To do
Your answer should be a faithful copy of the entire listing.

BEGIN

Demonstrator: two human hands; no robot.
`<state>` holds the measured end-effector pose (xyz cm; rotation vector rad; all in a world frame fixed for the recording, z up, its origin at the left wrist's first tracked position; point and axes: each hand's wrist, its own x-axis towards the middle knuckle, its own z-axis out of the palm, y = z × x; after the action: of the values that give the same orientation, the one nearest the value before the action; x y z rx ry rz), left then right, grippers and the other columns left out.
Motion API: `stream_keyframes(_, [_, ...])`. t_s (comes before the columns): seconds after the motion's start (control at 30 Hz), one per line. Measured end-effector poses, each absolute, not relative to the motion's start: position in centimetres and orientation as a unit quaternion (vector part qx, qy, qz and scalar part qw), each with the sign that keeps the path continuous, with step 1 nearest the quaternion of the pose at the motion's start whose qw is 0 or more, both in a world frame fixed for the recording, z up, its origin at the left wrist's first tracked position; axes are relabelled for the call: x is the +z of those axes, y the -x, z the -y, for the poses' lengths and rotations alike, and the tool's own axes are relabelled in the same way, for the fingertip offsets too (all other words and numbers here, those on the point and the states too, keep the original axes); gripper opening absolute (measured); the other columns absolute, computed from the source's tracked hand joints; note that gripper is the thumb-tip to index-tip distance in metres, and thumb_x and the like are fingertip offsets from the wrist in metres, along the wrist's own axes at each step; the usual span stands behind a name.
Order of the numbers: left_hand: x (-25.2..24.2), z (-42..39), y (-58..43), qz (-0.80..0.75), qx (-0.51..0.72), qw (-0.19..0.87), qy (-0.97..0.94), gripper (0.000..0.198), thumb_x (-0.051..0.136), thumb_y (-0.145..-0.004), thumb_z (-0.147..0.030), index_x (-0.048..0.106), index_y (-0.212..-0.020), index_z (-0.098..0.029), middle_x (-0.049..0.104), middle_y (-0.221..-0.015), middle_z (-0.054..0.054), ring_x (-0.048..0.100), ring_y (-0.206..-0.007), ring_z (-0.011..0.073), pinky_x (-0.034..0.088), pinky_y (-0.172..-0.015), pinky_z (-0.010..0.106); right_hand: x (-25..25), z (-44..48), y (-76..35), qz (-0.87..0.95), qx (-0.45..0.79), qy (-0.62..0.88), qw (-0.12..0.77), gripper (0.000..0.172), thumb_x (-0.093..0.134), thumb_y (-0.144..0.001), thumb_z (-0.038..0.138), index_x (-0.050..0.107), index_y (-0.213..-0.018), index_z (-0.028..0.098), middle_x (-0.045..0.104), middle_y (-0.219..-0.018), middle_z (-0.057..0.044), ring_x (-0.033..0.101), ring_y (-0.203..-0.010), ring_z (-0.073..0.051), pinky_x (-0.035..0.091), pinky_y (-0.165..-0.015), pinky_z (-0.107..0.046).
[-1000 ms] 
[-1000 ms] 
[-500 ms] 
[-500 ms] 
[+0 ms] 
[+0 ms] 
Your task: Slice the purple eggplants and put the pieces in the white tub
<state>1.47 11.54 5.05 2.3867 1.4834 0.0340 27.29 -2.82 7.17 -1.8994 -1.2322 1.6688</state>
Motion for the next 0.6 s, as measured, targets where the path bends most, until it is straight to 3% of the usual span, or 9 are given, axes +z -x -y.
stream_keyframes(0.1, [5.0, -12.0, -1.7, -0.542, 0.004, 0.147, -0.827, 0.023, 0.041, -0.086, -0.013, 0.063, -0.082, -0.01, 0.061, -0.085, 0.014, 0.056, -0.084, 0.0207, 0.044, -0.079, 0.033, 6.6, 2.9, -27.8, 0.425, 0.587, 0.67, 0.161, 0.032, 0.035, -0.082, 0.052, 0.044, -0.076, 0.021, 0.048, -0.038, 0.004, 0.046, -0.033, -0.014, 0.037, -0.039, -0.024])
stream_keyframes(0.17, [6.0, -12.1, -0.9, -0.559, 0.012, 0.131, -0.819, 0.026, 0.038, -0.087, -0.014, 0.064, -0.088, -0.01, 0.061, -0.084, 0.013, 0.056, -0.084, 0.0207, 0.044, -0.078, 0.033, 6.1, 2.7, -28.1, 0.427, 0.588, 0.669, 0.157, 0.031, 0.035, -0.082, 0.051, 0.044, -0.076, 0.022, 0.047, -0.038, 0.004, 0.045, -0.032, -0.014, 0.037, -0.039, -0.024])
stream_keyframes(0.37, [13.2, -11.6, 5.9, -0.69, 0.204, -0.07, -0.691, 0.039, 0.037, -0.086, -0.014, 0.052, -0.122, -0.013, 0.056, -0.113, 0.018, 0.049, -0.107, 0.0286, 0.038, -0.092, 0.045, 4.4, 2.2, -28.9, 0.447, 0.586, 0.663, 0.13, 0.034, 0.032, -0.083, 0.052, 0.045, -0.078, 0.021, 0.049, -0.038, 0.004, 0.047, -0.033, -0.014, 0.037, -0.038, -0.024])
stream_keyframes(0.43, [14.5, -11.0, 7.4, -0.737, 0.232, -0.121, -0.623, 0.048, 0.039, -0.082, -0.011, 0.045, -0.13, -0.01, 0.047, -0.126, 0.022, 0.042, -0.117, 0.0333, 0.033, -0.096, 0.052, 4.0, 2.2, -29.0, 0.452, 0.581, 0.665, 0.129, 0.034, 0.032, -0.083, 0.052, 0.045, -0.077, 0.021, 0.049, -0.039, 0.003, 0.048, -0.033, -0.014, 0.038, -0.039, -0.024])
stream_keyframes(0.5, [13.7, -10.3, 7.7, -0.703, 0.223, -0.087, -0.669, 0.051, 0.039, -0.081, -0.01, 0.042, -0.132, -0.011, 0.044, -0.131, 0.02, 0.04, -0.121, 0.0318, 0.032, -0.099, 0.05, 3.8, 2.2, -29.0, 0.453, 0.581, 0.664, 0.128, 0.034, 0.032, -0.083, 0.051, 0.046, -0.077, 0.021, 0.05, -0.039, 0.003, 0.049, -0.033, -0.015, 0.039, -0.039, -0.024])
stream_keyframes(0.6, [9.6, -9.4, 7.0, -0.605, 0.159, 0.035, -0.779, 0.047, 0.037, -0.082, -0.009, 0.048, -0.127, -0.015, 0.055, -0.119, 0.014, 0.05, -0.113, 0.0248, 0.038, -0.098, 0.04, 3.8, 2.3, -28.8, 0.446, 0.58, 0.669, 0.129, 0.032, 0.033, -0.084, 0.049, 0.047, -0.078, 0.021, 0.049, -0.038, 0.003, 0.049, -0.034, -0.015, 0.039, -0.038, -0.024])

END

Written answer
Demonstrator: two human hands; no robot.
`<state>` holds the measured end-effector pose (xyz cm; rotation vector rad; all in a world frame fixed for the recording, z up, its origin at the left wrist's first tracked position; point and axes: each hand's wrist, its own x-axis towards the middle knuckle, its own z-axis out of the palm, y = z × x; after the action: of the values that give the same orientation, the one nearest the value before the action; x y z rx ry rz), left then right, grippers and the other columns left out.
Motion API: `stream_keyframes(_, [_, ...])`. t_s (comes before the columns): seconds after the motion's start (control at 30 Hz), one per line. Measured end-effector poses, each absolute, not relative to the motion's start: position in centimetres and orientation as a unit quaternion (vector part qx, qy, qz and scalar part qw), each with the sign that keeps the path continuous, with step 1 nearest the quaternion of the pose at the motion's start whose qw is 0 or more, both in a world frame fixed for the recording, z up, its origin at the left wrist's first tracked position; axes are relabelled for the call: x is the +z of those axes, y the -x, z the -y, for the poses' lengths and rotations alike, and the tool's own axes are relabelled in the same way, for the fingertip offsets too (all other words and numbers here, those on the point and the states too, keep the original axes); gripper opening absolute (measured); the other columns absolute, computed from the source's tracked hand joints; note that gripper is the thumb-tip to index-tip distance in metres, and thumb_x and the like are fingertip offsets from the wrist in metres, along the wrist's own axes at each step; the usual span stands behind a name.
Order of the numbers: left_hand: x (-25.2..24.2), z (-42..39), y (-58..43), qz (-0.80..0.75), qx (-0.51..0.72), qw (-0.19..0.87), qy (-0.97..0.94), gripper (0.000..0.198), thumb_x (-0.051..0.136), thumb_y (-0.145..-0.004), thumb_z (-0.147..0.030), index_x (-0.048..0.106), index_y (-0.212..-0.020), index_z (-0.098..0.029), middle_x (-0.049..0.104), middle_y (-0.221..-0.015), middle_z (-0.054..0.054), ring_x (-0.048..0.100), ring_y (-0.206..-0.007), ring_z (-0.011..0.073), pinky_x (-0.034..0.088), pinky_y (-0.172..-0.015), pinky_z (-0.010..0.106); right_hand: x (-25..25), z (-44..48), y (-76..35), qz (-0.87..0.95), qx (-0.45..0.79), qy (-0.62..0.88), qw (-0.12..0.77), gripper (0.000..0.172), thumb_x (-0.093..0.134), thumb_y (-0.144..0.001), thumb_z (-0.038..0.138), index_x (-0.050..0.107), index_y (-0.213..-0.018), index_z (-0.028..0.098), middle_x (-0.045..0.104), middle_y (-0.219..-0.018), middle_z (-0.057..0.044), ring_x (-0.033..0.101), ring_y (-0.203..-0.010), ring_z (-0.073..0.051), pinky_x (-0.035..0.091), pinky_y (-0.165..-0.015), pinky_z (-0.107..0.046).
[-1000 ms] 
[-1000 ms] 
[-500 ms] 
[-500 ms] 
[+0 ms] 
[+0 ms] 
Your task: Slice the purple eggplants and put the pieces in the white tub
<state>1.47 11.54 5.05 2.3867 1.4834 0.0340 27.29 -2.82 7.17 -1.8994 -1.2322 1.6688</state>
Motion for the next 0.6 s, as measured, targets where the path bends most, until it is straight to 3% of the usual span, or 9 are given, axes +z -x -y.
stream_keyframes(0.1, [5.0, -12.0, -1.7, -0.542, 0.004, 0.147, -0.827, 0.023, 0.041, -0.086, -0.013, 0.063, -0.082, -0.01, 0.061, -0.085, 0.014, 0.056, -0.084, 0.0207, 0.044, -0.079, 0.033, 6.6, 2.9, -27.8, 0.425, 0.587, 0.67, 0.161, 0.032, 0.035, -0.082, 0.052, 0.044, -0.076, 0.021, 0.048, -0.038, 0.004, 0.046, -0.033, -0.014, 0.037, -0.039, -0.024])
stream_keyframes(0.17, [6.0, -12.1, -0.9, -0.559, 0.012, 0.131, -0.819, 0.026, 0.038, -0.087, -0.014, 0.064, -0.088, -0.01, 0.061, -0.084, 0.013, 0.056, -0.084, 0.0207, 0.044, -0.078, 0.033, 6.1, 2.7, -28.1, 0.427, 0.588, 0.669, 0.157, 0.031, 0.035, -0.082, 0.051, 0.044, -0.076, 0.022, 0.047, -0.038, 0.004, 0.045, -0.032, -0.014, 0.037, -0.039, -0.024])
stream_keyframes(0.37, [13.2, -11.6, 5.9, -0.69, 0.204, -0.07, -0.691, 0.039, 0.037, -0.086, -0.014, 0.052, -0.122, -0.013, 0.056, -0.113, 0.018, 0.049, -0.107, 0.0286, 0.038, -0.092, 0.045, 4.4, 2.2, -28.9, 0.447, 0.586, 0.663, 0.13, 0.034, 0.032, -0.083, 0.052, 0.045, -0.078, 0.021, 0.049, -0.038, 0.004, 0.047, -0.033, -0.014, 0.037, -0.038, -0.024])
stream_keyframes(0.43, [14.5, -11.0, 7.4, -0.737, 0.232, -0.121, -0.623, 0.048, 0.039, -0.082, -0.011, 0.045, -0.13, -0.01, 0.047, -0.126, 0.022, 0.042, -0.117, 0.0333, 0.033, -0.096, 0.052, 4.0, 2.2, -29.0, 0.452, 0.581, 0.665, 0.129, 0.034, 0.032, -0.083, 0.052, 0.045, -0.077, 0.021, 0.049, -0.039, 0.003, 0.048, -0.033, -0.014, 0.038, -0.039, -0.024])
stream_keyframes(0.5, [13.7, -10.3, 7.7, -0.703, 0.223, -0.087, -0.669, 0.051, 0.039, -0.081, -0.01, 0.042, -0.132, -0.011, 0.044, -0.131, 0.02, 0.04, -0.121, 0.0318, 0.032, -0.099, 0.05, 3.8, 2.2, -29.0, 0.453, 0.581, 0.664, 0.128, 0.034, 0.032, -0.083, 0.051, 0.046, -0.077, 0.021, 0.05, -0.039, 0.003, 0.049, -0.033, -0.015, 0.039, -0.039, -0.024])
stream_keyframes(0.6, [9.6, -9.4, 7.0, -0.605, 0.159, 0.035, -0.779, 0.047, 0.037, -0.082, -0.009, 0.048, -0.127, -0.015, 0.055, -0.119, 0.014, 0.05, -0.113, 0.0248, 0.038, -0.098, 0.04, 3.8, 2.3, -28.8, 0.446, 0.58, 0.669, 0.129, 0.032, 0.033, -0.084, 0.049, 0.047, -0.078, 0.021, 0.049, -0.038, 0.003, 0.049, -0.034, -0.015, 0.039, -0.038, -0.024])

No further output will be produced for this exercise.